[Items from a dataset]
--- START ---
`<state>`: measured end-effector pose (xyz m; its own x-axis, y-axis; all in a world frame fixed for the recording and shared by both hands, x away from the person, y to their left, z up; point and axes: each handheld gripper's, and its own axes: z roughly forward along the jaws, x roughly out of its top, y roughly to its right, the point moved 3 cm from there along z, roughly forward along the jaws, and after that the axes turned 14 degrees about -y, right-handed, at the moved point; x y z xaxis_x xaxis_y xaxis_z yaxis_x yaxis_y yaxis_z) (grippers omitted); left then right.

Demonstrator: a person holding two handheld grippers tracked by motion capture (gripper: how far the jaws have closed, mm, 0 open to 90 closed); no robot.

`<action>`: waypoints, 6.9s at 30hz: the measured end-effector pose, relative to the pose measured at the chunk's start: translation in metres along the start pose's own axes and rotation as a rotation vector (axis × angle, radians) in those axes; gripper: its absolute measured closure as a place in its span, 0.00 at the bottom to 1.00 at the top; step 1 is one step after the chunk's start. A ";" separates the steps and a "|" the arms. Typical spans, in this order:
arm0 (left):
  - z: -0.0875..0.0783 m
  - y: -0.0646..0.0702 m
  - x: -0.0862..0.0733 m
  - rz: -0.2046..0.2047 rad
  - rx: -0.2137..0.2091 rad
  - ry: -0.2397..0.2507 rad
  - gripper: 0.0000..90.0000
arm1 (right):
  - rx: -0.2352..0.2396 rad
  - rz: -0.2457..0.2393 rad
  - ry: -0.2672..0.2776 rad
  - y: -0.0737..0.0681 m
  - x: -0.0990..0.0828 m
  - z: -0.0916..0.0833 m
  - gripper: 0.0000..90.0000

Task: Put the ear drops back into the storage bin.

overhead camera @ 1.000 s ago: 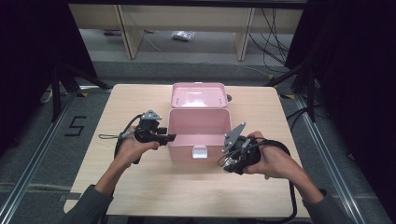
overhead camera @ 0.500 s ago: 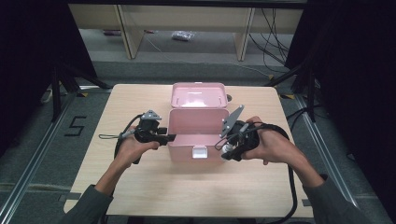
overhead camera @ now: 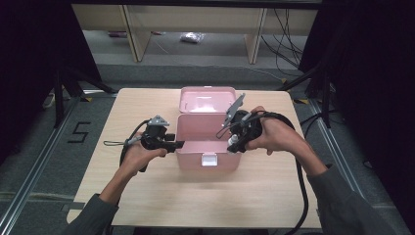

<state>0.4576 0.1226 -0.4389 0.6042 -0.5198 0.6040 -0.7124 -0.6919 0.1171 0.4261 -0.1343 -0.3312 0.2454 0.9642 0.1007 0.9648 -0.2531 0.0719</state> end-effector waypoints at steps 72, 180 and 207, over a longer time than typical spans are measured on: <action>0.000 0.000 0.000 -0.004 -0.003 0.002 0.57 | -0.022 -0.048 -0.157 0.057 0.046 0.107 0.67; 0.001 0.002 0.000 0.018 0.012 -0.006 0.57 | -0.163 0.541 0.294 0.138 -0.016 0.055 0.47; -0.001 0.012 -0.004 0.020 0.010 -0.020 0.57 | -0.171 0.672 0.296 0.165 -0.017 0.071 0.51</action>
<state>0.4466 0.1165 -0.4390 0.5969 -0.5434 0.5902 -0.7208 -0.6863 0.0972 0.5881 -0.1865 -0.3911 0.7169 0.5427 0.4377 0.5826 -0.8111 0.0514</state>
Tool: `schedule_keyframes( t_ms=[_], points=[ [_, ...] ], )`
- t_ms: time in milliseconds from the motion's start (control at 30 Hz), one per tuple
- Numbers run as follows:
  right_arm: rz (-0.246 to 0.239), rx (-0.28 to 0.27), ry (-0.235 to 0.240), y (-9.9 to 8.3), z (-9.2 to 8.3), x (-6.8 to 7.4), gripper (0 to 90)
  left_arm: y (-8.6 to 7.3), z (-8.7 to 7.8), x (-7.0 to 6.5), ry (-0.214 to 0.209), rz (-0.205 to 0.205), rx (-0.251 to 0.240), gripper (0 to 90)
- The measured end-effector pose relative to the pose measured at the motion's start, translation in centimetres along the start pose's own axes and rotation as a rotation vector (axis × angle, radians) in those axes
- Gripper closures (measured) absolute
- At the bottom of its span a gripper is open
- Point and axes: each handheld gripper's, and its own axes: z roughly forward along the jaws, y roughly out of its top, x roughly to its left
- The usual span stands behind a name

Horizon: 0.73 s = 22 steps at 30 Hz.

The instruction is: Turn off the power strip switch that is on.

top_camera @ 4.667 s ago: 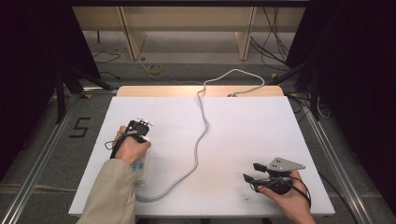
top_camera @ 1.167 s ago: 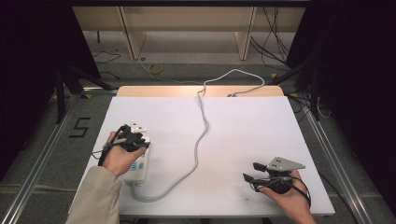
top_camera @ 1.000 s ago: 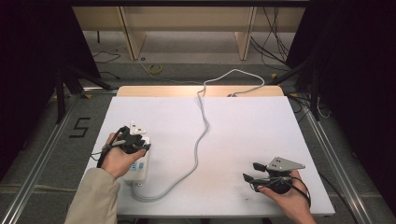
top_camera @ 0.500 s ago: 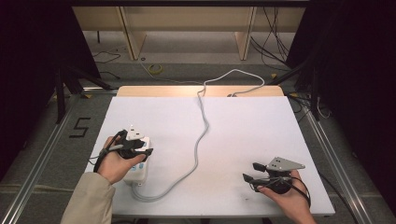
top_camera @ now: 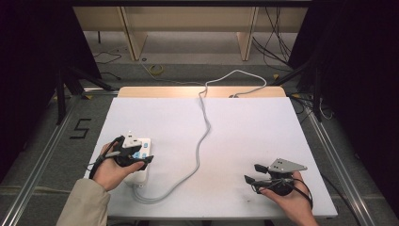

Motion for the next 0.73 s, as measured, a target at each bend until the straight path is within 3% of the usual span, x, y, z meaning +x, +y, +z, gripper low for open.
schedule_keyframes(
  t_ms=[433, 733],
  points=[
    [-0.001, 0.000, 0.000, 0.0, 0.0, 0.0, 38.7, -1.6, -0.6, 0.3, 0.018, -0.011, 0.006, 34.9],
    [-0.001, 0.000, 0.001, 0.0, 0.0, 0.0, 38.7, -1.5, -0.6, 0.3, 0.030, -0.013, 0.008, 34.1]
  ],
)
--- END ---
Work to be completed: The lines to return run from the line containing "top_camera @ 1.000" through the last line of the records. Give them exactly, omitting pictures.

Task solution:
top_camera @ 1.000 s ago: 
top_camera @ 0.500 s ago: 
top_camera @ now: 

Motion for the next 0.73 s, as measured, a target at each bend until the straight path is within 3% of the usual span, x, y, z meaning +x, +y, +z, gripper low for open.
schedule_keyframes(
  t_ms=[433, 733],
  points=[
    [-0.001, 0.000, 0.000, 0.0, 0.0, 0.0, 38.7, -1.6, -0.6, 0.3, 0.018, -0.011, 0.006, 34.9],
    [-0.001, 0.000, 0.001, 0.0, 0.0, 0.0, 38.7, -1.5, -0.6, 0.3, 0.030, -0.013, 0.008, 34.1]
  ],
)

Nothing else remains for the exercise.